Viny POV
Setelah tau tentang kebenaran yang kutemukan karena ketidak sengajaan itu, aku tak mungkin bisa menyimpannya sendirian. Walaupun sebenarnya ada Shani yang tau akan hal ini. Tapi tetap saja, anak kecil itu tak mengerti apapun. Jadi, aku putuskan untuk membicarakan hal ini pada dua sahabatku.
"Kamu yakin itu benar, Vin? Kalau ternyata kita kesana dan gak ada apa-apa gimana?". Kak Yona menatapku intens, aku langsung mengangguk pasti. Kalau ada hal tersulit yang pernah kulakukan selain membuat robot pendongeng itu, pastilah meyakinkan Kak Yona akan sesuatu yang tak masuk akal. Anak itu terlalu rasional.
"Aku yakin 100% Kak! Ini pesan dari ayahku sendiri". Seruku. Aku tak tau, tapi aku selalu bersemangat soal ini.
Tapi Kak Yona dan Dyo nampak ragu padaku, pada teori dan keyakinanku, mereka mungkin menganggapku orang gila sekarang. Memang rasanya tak masuk akal, tapi bukannya tak pernah ada hal masuk akal yang terjadi di dunia ini. Semuanya serba tak masuk akal, maksudku, lihat bagaimana langit bisa berdiri kokoh tanpa tiang penyangga? Bagaimana bisa manusia pertama didunia ini tercipta.

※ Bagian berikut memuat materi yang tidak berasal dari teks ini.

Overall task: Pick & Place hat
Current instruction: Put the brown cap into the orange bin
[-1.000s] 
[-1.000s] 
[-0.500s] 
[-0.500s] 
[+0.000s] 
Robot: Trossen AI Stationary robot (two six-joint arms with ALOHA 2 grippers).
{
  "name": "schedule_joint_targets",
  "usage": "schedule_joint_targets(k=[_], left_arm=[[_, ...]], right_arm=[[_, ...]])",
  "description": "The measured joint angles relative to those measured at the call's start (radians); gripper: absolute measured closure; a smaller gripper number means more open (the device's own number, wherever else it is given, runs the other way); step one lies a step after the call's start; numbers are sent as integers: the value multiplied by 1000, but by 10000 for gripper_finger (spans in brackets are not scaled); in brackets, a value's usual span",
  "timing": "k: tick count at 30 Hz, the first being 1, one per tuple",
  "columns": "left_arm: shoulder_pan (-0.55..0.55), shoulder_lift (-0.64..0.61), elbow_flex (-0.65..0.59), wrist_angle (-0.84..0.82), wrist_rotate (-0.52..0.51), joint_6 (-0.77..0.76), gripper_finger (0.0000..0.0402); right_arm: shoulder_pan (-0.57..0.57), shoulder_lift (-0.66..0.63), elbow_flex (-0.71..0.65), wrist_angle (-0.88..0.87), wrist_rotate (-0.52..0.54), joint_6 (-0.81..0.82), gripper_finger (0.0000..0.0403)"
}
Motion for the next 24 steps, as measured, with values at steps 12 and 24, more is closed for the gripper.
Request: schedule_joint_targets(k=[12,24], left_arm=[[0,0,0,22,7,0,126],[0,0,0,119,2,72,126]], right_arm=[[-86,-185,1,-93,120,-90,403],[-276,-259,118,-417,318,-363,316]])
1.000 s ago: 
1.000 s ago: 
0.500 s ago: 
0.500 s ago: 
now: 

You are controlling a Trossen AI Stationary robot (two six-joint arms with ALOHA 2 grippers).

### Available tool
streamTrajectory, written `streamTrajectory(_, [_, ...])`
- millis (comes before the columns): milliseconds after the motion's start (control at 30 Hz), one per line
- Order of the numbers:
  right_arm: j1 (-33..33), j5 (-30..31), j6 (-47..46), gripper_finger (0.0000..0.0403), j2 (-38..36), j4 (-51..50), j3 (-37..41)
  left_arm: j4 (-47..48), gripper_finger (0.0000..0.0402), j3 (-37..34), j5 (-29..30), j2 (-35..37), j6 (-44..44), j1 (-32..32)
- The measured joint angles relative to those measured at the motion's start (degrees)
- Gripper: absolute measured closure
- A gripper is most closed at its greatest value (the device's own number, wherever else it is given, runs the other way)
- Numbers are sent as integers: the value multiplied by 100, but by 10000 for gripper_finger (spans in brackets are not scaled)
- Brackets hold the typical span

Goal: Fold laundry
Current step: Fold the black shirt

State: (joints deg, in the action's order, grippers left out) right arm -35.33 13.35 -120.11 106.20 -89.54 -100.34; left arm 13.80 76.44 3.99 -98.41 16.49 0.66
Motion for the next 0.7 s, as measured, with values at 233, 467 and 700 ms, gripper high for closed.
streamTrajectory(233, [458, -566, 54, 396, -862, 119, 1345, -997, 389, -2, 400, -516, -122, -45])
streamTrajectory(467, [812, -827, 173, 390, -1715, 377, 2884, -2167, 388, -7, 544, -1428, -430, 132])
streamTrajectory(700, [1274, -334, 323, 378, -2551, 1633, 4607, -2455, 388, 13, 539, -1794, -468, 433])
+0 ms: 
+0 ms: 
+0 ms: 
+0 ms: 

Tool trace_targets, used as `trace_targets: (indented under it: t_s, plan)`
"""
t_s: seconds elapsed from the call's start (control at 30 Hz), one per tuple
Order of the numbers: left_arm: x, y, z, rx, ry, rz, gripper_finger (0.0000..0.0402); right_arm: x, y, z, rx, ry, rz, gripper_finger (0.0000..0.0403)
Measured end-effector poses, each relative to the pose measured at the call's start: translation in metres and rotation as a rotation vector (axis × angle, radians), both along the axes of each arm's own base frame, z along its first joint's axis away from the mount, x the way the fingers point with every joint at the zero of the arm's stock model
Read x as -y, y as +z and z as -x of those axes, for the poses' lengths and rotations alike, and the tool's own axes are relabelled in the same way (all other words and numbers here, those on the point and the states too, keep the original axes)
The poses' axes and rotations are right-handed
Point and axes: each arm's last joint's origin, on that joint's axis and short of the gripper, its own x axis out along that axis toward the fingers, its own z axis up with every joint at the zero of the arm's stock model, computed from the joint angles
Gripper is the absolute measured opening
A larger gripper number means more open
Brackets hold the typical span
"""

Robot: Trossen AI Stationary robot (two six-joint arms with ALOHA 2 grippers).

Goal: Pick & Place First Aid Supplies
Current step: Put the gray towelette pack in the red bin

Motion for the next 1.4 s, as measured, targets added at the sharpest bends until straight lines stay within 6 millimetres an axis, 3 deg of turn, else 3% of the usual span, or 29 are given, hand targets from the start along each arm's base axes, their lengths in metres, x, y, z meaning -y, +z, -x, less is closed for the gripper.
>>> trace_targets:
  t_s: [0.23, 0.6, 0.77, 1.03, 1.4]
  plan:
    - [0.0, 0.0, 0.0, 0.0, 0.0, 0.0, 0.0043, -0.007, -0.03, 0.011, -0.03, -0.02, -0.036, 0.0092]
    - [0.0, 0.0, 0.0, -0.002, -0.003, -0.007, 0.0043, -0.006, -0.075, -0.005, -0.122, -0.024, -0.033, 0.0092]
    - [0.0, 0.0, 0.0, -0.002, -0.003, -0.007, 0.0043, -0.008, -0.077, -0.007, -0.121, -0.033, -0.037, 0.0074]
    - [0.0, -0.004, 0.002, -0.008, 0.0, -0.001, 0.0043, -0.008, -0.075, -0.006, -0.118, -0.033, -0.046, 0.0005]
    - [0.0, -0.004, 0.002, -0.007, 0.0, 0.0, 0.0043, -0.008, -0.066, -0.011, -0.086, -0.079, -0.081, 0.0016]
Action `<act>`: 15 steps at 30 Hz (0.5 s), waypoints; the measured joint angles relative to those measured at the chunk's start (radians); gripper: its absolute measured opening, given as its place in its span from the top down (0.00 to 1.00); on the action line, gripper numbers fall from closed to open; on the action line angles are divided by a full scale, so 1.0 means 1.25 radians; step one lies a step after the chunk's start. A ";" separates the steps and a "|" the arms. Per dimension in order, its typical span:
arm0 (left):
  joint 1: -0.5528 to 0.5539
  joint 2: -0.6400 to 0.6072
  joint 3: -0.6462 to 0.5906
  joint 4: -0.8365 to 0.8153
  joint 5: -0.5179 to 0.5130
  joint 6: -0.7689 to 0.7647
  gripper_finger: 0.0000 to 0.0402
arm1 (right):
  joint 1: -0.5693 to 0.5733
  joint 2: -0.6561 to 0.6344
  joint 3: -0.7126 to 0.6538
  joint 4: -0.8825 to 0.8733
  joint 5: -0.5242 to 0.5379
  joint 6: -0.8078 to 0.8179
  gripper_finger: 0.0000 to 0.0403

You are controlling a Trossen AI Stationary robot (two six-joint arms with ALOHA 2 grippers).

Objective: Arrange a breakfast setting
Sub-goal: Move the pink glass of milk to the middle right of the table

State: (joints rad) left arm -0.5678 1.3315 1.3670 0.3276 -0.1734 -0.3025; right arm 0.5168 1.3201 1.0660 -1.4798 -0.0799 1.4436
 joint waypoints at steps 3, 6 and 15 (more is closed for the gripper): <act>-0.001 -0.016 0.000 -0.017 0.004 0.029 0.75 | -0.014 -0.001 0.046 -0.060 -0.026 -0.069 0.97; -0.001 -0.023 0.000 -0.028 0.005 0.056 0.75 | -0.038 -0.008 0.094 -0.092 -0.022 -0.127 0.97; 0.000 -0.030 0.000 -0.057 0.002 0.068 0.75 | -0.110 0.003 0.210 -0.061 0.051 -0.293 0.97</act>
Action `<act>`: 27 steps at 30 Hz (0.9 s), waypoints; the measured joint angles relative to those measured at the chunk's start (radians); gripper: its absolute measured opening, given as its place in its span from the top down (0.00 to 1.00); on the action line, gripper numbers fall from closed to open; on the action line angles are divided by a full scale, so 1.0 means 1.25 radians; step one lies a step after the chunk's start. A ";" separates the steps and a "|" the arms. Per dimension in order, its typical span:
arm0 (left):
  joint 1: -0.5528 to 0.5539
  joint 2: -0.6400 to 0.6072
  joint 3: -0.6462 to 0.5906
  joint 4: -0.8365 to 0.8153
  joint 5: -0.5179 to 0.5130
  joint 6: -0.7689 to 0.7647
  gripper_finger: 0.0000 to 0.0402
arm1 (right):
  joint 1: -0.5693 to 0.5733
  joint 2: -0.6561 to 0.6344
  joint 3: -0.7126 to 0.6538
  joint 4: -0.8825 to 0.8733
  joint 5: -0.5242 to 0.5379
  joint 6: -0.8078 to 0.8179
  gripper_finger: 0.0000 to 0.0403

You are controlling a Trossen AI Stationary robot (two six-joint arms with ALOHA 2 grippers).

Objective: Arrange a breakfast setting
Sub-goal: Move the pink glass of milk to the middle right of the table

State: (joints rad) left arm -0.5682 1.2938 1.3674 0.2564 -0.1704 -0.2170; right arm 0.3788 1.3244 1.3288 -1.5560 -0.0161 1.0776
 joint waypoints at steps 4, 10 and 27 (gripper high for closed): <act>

Itu bukanlah hal yang masuk akal, jadi percaya dengan legenda dinovel ini bukan hal yang salah buatku.
"Oke, oke. Kita percaya, terus sekarang gimana? Kita bahkan cuma punya waktu sedikit. Ini mustahil!". Erang Dyo frustasi. Ia terus saja menggebrak meja didepan kami.
"Ayolah! Gak ada sesuatu yang terlalu terlambat untuk dicoba. Walaupun kemungkinan besar akan gagal, tapi seenggaknya kita udah mencoba".
Aku sendiri sebenarnya tak yakin dengan rencana ini, apakah yang kulakukan ini benar atau tidak. Aku sendiri tidak percaya diri tentang argumen yang masih semu ini.
"Ya tuhan! Apa ini waktu yang tepat untuk bereksperimen?! taruhannya berat Viny!". Kak Yona mulai memakiku.
"Tapi, lebih baik mencoba lalu gagal, dari pada gak sama sekali kan?". Aku berdalih.
"Oke, terus sekarang apa rencana kamu?". Tanya Kak Yona serius. Aku tau dia bilang begitu hanya untuk meyakinkan kalau ia mendukungku, agar aku tak berkecil hati terhadapnya. Tapi lihat saja jika nanti ternyata tanah rahasia itu memang benar nyata, pandangannya terhadapku pasti akan berubah drastis.
Aku pun membawa mereka ke gudang belakang rumahku, markasku lebih tepatnya. Aku akan lebih leluasa menjelaskan soal ini ke mereka disana. Dan tentu, ditempat tertutup tak ada orang lain yang bisa mendengarnya.
Dan tanpa membuang waktu, kami segera pergi kesana.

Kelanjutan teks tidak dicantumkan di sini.